This ties in to the way that Greenwald lies about the movie. Here’s how. After laying out what he believes to be “the art excuse” and then laying out why it is wanting, which has something to do with his having gone on record as defended Homeland. He insists that any argument that the movie should not be “held accountable” for its politics is “pretentious, pseudo-intellectual, and ultimately amoral.” Give the man credit; he covers his bases, even if he declines to detail just how the movie ought to be “held accountable.”
Greenwald then, finally, avers that the art excuse doesn’t apply anyway because “to demand that this movie be treated as ‘art’ is to expand that term beyond any real recognition.” I give Greenwald credit: he stacks his rhetorical deck even more thickly than Bill O’Reilly does. (I was once on O’Reilly’s show, and he was laying in to Parker and Stone [this was before they came out as libertarians I guess] on account of them being “bad for the kids,” and he said to me “Come on, all these guys care about is making money, right?” which, you know, how are you supposed to answer that? You can’t say they’re NOT interested in making money, but once you step into that pile of shit that Bill’s placed in front of you there’s no way you’re going to get to any other, and actually salient, points.) I mean, start with the word “demand” which opens up a whole can of worms with respect to taking offensive action on the film’s behalf, and that as such is an affront to the obviously manifestly right-thinking Greenwald perspective. Well, as Robin Wood once said, a film is either a work of art or it is worthless.

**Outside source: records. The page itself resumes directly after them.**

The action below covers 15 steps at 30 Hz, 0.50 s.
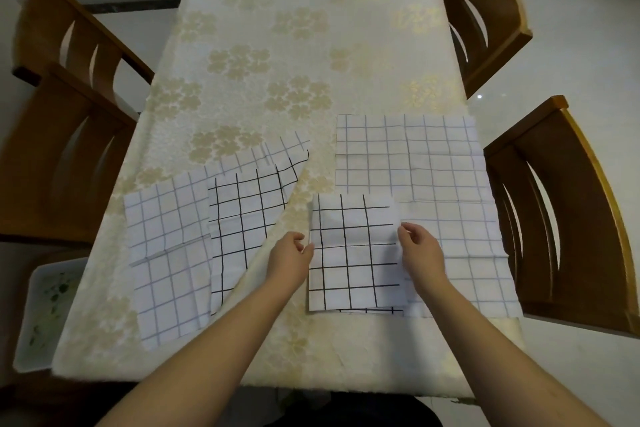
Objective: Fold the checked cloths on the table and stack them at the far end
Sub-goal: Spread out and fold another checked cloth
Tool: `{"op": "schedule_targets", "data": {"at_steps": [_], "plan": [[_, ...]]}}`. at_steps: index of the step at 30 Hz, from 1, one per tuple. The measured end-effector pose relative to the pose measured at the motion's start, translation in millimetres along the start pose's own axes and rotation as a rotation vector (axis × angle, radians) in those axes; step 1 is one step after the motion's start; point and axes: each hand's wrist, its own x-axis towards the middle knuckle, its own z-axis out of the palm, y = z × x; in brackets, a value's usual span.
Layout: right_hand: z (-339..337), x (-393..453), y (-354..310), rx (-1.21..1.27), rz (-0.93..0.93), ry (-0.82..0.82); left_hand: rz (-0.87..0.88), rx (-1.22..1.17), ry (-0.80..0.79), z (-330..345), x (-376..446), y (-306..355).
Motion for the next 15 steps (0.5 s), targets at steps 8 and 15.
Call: {"op": "schedule_targets", "data": {"at_steps": [8,15], "plan": [[-4.1,9.1,9.3,-0.124,0.017,0.025,-0.119,-0.012,0.031,14.3,14.3,4.9],[-7.0,9.9,16.6,-0.162,0.01,-0.017,-0.11,-0.177,0.06,18.3,15.1,2.9]]}}
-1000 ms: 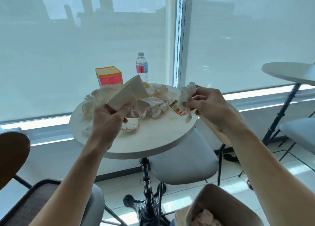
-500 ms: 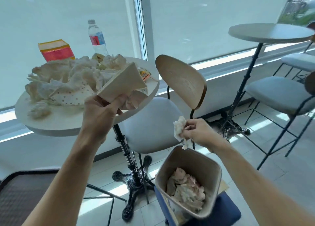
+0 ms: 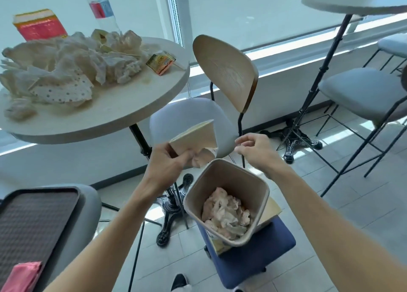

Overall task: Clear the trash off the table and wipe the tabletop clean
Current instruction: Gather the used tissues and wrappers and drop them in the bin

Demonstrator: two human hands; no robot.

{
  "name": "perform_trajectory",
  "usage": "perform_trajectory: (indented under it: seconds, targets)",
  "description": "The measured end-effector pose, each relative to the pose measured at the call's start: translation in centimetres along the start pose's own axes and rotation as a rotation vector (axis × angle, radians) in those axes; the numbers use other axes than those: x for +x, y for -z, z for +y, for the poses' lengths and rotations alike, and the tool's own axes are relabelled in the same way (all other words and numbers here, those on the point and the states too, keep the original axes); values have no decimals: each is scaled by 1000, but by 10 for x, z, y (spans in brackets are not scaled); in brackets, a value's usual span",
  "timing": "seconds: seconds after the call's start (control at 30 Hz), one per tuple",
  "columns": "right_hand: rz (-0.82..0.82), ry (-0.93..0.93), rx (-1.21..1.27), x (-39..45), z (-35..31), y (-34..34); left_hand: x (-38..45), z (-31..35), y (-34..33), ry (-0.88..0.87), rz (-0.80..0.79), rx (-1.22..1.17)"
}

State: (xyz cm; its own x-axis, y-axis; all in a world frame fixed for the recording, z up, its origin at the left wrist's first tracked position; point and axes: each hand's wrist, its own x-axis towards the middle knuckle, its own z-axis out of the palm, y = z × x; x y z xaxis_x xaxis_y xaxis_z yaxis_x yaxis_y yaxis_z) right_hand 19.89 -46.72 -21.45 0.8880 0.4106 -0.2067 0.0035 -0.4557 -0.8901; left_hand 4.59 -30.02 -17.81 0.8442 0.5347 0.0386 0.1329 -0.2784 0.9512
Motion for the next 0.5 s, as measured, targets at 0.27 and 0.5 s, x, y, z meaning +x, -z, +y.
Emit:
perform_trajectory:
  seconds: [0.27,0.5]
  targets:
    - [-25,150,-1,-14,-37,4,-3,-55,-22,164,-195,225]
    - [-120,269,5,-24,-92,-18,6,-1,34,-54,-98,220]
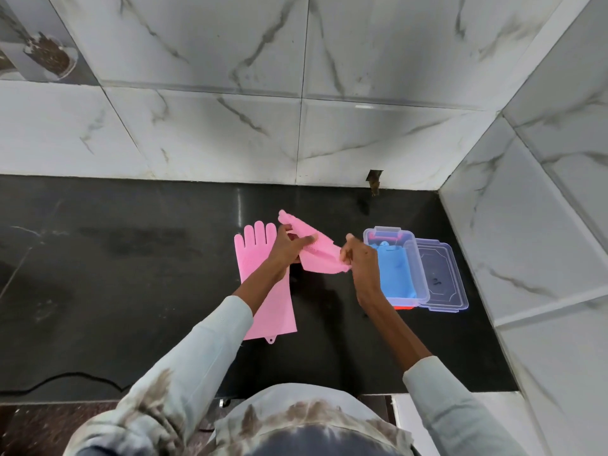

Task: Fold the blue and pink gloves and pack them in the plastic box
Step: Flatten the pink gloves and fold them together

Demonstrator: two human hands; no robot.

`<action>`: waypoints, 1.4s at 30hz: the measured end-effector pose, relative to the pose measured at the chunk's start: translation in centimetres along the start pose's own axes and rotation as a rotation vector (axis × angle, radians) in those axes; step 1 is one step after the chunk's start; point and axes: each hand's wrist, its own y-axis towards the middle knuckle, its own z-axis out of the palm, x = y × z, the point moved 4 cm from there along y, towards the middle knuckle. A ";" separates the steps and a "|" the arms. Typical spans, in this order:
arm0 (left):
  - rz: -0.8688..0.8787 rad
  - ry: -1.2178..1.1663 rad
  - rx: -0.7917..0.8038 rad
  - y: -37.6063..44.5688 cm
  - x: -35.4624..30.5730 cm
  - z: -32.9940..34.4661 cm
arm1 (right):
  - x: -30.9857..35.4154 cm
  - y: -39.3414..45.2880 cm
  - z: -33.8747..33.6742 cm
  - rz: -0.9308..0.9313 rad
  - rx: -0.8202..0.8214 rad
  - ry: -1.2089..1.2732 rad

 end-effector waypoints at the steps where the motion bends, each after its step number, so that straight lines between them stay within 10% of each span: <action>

I don’t “demand” that the movie be treated as art; I just treat it as art, my own self. (I treat the first Ramones record as art, too.) I’m gonna leave the rest of that straw-man trap alone. Anyway, I’m really not concerned with what Glenn Greenwald thinks is art.
Greenwald continues: “This film is Hollywood schlock.” Again: not much to say to that, beyond “No it’s not,” and then, of course, and again, you’re already dead. Like, if I said “Glenn Greenwald’s writing isn’t ‘activist journalism,’ it’s whey-faced self-aggrandizing puling self-righteousness that holds everything and everybody save Greenwald and his claque to an impossible moral standard,” what could Greenwald propose in response, save “Says you, you moral monster?” Am I right?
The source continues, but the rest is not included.